Potential model

pinn.models.potential_model requires one dictionary as input params. The dictionary typically looks like this:

{'model_dir': '/path/to/model',
 'network': 'pinet',
 'network_params': {
     'atom_types':[1, 6, 7, 8, 9]
 },
 'model_params': {
  'learning_rate': 1e-3,
  'e_scale': 627.5,
  'e_dress': dress
 }
}

params

params contains the entire specification of the model, including the network and training setups.

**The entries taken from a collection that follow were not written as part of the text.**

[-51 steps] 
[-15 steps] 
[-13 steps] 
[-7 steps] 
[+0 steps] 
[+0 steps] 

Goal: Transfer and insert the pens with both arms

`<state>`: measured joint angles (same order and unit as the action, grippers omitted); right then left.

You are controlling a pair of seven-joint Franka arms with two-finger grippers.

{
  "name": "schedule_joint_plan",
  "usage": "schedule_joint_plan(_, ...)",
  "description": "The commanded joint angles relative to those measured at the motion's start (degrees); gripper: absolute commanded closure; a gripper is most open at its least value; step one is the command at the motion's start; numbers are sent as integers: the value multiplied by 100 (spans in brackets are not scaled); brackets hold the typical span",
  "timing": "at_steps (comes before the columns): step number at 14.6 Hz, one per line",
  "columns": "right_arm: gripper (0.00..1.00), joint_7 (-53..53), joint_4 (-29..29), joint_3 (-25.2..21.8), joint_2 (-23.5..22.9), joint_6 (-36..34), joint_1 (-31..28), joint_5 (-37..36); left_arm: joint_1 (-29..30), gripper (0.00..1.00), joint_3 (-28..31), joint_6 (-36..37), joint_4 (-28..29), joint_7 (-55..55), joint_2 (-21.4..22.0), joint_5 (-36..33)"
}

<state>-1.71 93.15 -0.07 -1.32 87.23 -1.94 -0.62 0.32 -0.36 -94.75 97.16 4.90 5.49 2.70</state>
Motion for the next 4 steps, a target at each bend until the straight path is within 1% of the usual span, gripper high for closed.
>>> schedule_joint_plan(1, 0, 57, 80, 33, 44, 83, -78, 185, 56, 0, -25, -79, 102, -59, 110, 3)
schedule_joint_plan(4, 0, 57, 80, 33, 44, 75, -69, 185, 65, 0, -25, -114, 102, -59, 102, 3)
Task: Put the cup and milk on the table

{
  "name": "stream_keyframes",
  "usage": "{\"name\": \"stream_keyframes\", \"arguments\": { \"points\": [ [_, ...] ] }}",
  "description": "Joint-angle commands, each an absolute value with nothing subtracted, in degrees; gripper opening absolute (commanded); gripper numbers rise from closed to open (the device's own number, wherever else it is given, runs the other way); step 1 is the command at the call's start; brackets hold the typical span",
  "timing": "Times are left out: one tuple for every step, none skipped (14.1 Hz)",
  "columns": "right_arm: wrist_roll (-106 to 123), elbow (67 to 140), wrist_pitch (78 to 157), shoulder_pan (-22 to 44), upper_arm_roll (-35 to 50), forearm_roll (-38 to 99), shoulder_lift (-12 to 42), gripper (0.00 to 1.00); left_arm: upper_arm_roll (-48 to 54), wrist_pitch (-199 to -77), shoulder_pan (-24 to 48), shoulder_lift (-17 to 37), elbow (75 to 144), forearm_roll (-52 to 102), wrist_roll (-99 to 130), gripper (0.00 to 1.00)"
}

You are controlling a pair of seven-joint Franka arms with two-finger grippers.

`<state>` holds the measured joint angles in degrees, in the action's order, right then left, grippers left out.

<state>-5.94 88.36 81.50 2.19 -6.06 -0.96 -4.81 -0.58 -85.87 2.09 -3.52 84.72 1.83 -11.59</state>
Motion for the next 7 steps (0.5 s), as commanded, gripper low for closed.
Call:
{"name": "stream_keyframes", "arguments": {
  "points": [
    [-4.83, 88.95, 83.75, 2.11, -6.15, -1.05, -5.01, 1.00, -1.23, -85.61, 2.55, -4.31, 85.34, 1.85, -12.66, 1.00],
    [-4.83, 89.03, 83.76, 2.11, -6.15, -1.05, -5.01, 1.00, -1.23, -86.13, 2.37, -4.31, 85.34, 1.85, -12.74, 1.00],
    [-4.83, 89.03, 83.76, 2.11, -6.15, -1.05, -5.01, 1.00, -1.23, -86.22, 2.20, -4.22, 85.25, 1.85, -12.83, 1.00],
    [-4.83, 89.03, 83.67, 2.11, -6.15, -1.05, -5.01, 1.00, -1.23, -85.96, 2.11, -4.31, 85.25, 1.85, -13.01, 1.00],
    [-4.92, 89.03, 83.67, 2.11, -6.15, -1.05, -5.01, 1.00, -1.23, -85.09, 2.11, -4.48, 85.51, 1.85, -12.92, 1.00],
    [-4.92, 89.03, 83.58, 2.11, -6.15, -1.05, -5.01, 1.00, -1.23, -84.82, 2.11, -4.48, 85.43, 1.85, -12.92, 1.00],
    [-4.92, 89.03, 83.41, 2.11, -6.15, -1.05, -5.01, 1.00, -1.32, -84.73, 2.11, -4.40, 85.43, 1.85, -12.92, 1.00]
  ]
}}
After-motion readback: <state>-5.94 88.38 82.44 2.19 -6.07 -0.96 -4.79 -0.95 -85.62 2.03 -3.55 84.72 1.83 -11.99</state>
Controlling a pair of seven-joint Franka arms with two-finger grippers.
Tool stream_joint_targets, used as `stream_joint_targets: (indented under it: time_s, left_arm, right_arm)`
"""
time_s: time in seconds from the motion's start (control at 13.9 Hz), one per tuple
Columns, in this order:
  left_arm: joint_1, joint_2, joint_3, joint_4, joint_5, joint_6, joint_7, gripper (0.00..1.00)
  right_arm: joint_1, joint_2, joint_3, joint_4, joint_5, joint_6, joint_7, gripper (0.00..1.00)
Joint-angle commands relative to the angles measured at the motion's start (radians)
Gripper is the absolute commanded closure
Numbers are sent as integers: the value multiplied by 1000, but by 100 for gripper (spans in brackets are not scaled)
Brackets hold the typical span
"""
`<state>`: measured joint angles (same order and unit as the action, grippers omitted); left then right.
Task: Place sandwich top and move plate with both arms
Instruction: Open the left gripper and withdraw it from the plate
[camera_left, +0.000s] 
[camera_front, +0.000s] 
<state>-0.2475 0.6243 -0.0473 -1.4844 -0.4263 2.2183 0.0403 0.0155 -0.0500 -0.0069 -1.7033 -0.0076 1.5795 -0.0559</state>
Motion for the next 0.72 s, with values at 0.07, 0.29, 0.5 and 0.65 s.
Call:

  • model_dir is the directory of the estimator, where the training log and trained parameters are saved.
  • network could be string: the name an implemented network, or a defined network function.
  • network_params are the parameters which will be fed into the network function
  • model_params are the parameters that control the potential model. Below is a list of those parameters and their default values.
### Loss function options
'max_energy': False,     # if set to float, omit energies larger than it
'use_e_per_atom': False, # use e_per_atom to calculate e_loss
'use_e_per_sqrt': False, #
'log_e_per_atom': False, # log e_per_atom and its distribution
                         # ^- this is forcely done if use_e_per_atom
'use_e_weight': False,   # scales the loss according to e_weight
'use_force': False,      # include force in Loss function
'max_force': False,      # if set to float, omit forces larger than it
'use_f_weights': False,  # scales the loss according to f_weights
'use_l2': False,         # L2 regularization
### Loss function multipliers
'e_loss_multiplier': 1.0,
'f_loss_multiplier': 1.0,
'l2_loss_multiplier': 1.0,
### Optimizer related
'learning_rate': 3e-4,   # Learning rate
'use_norm_clip': True,   # see tf.clip_by_global_norm
'norm_clip': 0.01,       # see tf.clip_by_global_norm
'use_decay': True,       # Exponential decay
'decay_step':10000,      # every ? steps
'decay_rate':0.999,      # scale by ?

potential_model automatically saves params in a params.yml file during the creation of the estimator. The potential model can then be invoked using potential_model('/path/to/model/').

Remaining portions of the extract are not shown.